Appendix: Induced Graph Matching for Triangles is \(\mathsf {NP}\)-hard on Line Graphs

Recall from the introduction that the immediate correspondence between an \(H\)-matching in a graph \(G\) and an induced \(L(H)\)-matching in \(L(G)\) does not apply in case \(L(H)\) is a triangle, i.e. in case that \(H\) is \(K_{3}\) or \(K_{1,3}\). Hence, to the best of our knowledge, the complexity of Induced Graph Matching for \(H = K_3\) (also known as Induced Triangle Matching or Induced Triangle Packing) on line graphs is open.

In this section, we prove that Induced Graph Matching for \(H = K_3\) on line graphs is \(\mathsf {NP}\)-hard.

Theorem 15

Induced Graph Matching for \(H = K_3\) is \(\mathsf {NP}\)-complete on line graphs of planar graphs.

Proof

It is clear that Induced Graph Matching for \(H = K_3\) on line graphs of planar graphs belongs to \(\mathsf {NP}\). To prove \(\mathsf {NP}\)-hardness, we reduce from Independent Set on planar graphs where each vertex has degree exactly three, which is known to be \(\mathsf {NP}\)-complete [34]. Let \((G,k)\) be an instance of this problem. We transform this to an instance of Induced Graph Matching with \(H = K_{3}\) as follows. First, we subdivide each edge of \(G\). That is, we (simultaneously) remove each edge \(e = \{u,v\}\) and add a new vertex \(x_{e}\) and new edges \(\{u,x_{e}\}\) and \(\{x_{e},v\}\). Denote the resulting graph by \(G'\). Then the instance of Induced Graph Matching is \((L(G'), K_{3}, k)\), where \(L(G')\) is the line graph of \(G'\). Note that \(G'\) is planar, and thus \(L(G')\) is the line graph of a planar graph.
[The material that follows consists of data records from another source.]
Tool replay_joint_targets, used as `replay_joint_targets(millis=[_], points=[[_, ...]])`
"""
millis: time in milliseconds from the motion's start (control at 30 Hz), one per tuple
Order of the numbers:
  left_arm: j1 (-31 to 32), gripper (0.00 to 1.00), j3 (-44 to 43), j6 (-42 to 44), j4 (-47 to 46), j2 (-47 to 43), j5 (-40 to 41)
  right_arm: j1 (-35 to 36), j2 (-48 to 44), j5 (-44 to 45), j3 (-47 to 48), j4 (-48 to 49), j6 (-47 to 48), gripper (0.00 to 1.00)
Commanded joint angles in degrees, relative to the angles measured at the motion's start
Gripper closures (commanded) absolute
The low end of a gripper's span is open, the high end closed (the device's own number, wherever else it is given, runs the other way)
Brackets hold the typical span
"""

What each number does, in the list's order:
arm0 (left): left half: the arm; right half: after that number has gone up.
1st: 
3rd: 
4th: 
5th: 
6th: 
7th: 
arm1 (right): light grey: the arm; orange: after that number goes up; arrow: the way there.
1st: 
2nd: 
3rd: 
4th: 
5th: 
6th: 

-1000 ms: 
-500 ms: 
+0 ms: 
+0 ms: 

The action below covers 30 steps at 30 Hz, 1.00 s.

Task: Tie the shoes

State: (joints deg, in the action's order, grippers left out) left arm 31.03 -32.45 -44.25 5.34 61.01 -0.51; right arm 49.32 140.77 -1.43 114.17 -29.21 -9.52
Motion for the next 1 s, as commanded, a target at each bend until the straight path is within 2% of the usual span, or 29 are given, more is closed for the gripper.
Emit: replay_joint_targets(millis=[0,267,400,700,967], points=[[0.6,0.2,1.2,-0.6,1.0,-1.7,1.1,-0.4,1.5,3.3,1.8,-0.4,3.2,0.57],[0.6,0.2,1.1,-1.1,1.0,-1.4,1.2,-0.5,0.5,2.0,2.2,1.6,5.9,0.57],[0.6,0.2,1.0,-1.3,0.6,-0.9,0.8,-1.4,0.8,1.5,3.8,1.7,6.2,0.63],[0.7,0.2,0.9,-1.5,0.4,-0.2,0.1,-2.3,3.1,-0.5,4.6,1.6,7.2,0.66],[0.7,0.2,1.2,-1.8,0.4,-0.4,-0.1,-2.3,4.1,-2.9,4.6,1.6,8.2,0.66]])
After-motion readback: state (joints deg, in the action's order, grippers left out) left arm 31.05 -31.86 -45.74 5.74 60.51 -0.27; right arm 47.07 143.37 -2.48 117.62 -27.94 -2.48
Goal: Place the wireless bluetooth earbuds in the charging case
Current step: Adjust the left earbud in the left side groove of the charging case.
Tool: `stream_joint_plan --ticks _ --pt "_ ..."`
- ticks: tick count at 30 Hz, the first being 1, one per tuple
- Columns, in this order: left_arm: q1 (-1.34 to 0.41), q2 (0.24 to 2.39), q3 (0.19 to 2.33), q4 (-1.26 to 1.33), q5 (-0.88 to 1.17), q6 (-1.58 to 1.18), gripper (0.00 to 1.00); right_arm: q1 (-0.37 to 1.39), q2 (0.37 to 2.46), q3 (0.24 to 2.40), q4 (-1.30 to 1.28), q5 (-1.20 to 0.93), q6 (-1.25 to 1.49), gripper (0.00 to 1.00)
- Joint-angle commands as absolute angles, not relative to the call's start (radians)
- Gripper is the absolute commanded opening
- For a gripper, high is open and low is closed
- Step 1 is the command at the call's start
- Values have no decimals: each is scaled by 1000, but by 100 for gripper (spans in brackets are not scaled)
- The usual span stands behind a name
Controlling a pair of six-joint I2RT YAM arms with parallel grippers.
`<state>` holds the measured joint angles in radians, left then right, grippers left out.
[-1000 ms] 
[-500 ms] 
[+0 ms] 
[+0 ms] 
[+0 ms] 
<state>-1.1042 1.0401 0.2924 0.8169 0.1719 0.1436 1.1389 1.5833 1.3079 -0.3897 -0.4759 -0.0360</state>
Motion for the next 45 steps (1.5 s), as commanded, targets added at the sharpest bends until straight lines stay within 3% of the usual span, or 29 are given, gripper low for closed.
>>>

Observe that any induced subgraph in \(L(G')\) that is isomorphic to \(K_{3}\) corresponds to three edges of \(G'\) that are incident on the same vertex. Armed with this observation, we show that \((L(G'), K_{3}, k')\) is a “yes”-instance of Induced Graph Matching if and only if \((G,k)\) is a “yes”-instance of Independent Set, thus completing the proof.
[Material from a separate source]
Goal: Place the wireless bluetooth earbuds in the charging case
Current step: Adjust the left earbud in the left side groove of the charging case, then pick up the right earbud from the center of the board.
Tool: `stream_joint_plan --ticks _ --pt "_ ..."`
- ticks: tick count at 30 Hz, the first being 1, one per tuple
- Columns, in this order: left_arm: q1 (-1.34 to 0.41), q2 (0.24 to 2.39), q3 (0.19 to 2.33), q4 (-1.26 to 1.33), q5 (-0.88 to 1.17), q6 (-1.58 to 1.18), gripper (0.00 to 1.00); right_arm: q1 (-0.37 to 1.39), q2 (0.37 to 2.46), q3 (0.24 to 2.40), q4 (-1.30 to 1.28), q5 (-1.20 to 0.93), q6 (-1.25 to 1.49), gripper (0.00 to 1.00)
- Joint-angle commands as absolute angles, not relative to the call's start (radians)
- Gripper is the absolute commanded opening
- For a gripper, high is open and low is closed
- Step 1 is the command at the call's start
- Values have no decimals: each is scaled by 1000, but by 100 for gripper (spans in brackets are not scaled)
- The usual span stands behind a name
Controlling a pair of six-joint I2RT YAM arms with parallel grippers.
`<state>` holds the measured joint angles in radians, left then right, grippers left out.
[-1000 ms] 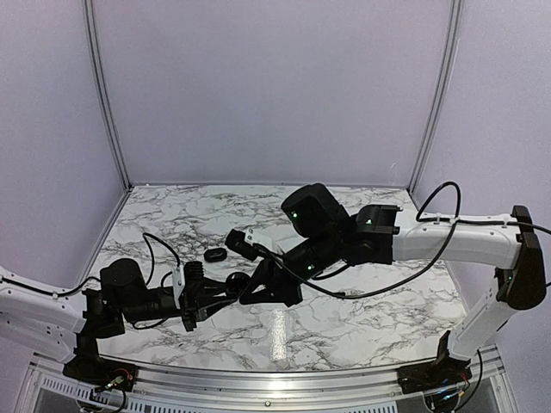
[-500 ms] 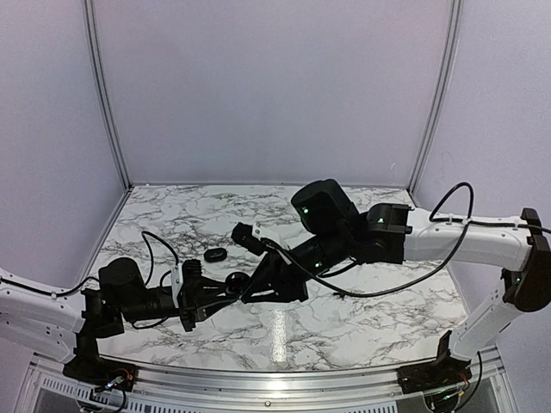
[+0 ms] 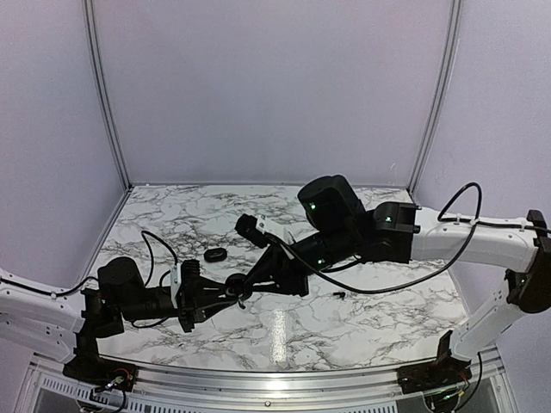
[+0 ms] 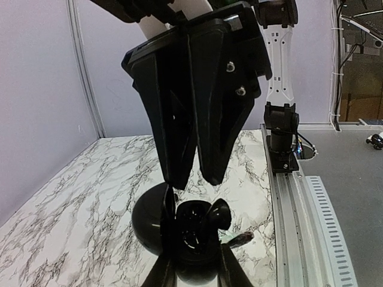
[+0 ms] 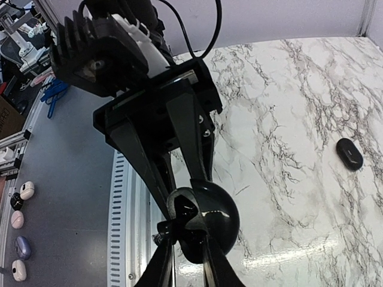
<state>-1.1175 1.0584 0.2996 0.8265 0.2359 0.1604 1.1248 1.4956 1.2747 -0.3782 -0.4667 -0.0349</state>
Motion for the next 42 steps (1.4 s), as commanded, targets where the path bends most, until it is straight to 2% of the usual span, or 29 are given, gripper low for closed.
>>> stream_joint_plan --ticks 1,9,21,27,33,37,42 --pt "-1109 1034 325 878 250 143 0 1147 1513 1311 -397 -437 -62 22" --pt "-1109 1049 331 882 267 137 0 1183 1542 1348 -408 -372 -77 22" --pt "-1108 1035 313 895 233 130 0 1194 1597 1393 -456 -262 -41 9" --pt "-1098 1029 293 920 229 117 0 1198 1556 1376 -440 -304 -43 28" --pt "-1081 1028 271 937 229 104 0 1160 1455 1344 -392 -327 -22 41" --pt "-1066 1030 256 958 238 93 0 1077 1407 1275 -364 -343 27 46" --pt "-1053 1025 245 971 246 81 0 952 1399 1172 -422 -259 104 47"
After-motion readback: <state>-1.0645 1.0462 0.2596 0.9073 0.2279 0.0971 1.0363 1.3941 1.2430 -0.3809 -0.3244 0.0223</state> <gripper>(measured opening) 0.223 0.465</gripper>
Suppose that \((G,k)\) is a “yes”-instance of Independent Set. Let \(I\) be an independent set of \(G\) of size \(k\). For each \(v \in I\), consider the three edges of \(G'\) that are incident on \(v\). These correspond to a triangle in \(L(G')\). Let \(M\) be the set of these triangles for all vertices in \(I\). Note that \(|M| = k\). By the above observation, no two triangles in \(L(G')\) have a vertex in common. Moreover, since \(I\) is independent, no two triangles in \(M\) are adjacent. Therefore, \((L(G'), K_{3}, k)\) is a “yes”-instance of Induced Graph Matching.
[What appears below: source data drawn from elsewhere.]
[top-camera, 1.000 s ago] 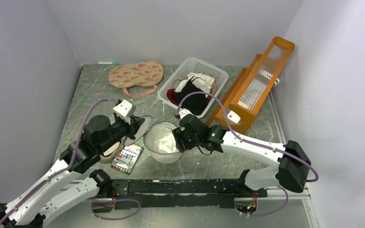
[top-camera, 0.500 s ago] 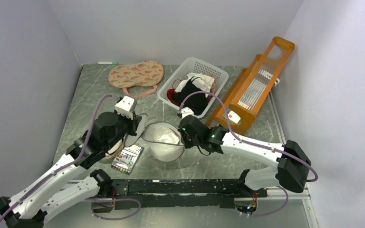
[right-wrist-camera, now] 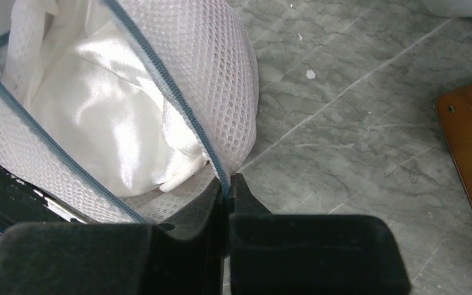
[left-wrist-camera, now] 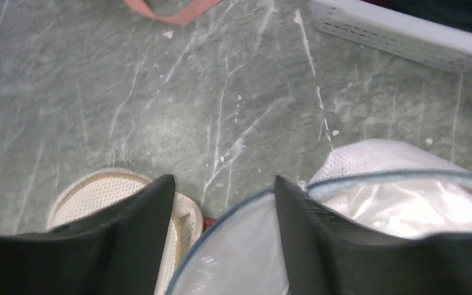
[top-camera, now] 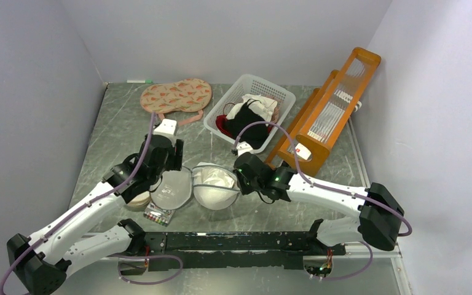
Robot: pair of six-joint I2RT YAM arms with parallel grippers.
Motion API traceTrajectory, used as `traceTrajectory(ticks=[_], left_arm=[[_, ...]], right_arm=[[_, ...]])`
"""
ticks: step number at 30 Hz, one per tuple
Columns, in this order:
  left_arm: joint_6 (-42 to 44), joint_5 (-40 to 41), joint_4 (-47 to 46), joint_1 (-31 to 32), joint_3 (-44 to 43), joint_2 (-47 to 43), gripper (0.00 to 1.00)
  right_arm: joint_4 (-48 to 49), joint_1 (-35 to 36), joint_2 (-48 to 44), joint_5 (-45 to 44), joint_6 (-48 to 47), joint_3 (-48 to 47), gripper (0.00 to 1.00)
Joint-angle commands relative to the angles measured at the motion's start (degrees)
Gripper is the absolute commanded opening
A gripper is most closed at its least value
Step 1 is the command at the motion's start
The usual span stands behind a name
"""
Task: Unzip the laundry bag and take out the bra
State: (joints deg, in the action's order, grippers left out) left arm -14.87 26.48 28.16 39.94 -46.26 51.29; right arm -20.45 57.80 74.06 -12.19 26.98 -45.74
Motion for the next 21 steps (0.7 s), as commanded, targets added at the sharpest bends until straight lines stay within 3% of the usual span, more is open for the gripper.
traceTrajectory(ticks=[1,3,7,9,12,16,21], left_arm=[[-2.8,7.4,3.1,-1.4,-2.7,-0.8,0.83],[-2.8,7.8,3.2,-1.6,-2.7,-1.5,0.95],[-1.1,3.7,2.4,-1.6,-2.7,-2.4,0.93],[1.2,-3.0,0.7,-1.6,-2.0,-3.3,0.91],[5.3,-19.8,-6.5,-1.6,1.0,-4.6,0.93],[8.1,-36.4,-8.4,-1.6,0.4,-0.5,0.93],[7.7,-36.4,-6.0,-1.6,-0.8,9.9,0.95]], right_arm=[[1.1,-0.2,-1.9,-1.2,0.5,1.2,0.00],[1.5,-0.1,-2.2,-0.8,0.6,1.4,0.00],[0.6,-0.2,-2.0,-1.0,0.6,0.8,0.00],[1.8,-0.2,-2.4,-1.0,0.0,1.7,0.00],[1.4,-0.2,-2.0,-1.7,-0.8,0.9,0.00],[1.9,-0.2,-1.4,-2.1,-2.2,-0.3,0.05],[0.7,-0.1,-0.6,-1.0,-3.6,-2.7,0.16]])
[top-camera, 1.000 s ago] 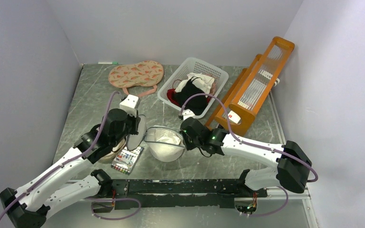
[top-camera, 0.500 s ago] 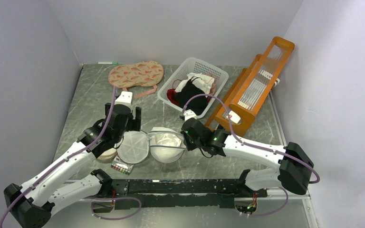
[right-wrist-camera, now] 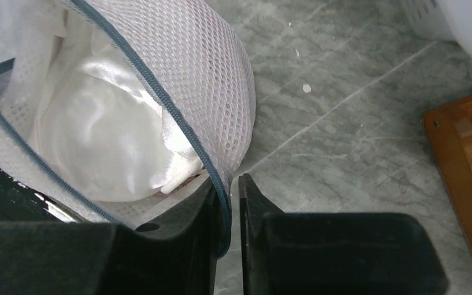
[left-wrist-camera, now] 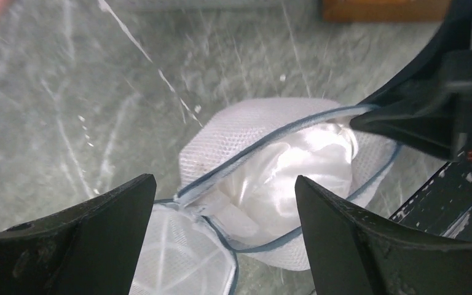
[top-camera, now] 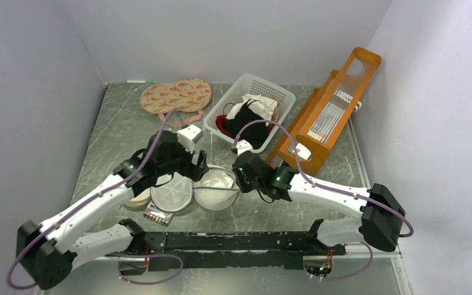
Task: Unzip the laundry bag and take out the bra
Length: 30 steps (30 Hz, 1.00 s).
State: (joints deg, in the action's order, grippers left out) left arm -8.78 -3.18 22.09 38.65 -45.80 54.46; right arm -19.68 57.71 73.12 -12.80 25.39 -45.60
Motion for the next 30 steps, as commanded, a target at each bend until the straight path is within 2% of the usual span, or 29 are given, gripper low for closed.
traceTrajectory(ticks=[1,7,11,12,16,19,25,30], left_arm=[[1.6,-6.1,1.9,-0.3,-2.4,9.3,0.93],[1.4,-5.0,4.4,-0.5,-3.8,16.6,0.87],[2.0,-7.2,4.2,-0.6,-3.8,17.1,0.76],[2.0,-7.1,4.2,-0.6,-3.7,16.8,0.69],[2.8,-5.8,5.1,-0.5,-4.5,15.5,0.28],[2.9,-6.6,4.2,-0.5,-4.0,12.9,0.10],[2.8,-8.8,1.7,-0.6,-2.8,7.1,0.07],[2.7,-9.9,0.8,-0.6,-2.4,5.9,0.07]], right_arm=[[0.3,0.0,0.2,0.0,-2.2,-2.7,0.18],[0.6,0.2,-0.4,0.6,-3.0,-3.3,0.27],[1.5,0.1,0.1,0.8,-3.4,-3.2,0.34],[1.1,0.1,0.4,1.0,-3.5,-3.6,0.35],[0.9,0.2,0.3,1.6,-4.1,-3.8,0.44],[-1.4,0.3,-0.4,0.3,-4.6,-5.8,0.52],[-6.0,0.5,-3.2,-0.4,-4.4,-10.4,0.64],[-6.4,2.9,-6.2,3.4,-2.2,-11.3,0.67]])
Suppose that \((L(G'), K_{3}, k)\) is a “yes”-instance of Induced Graph Matching. Let \(M\) be an induced \(K_{3}\)-matching in \(L(G')\) of size \(k\). By the above observation, no two triangles in \(L(G')\) have a vertex in common, and by construction each triangle corresponds to some vertex \(v\) that is both in \(G\) and \(G'\). Let \(I\) be the set of vertices that correspond to the triangles of \(M\). Since \(M\) cannot contain triangles that correspond to adjacent vertices in \(G\), \(I\) is an independent set. As \(|I|=|M|=k\), \((G,k)\) is a “yes”-instance of Independent Set. \(\square \)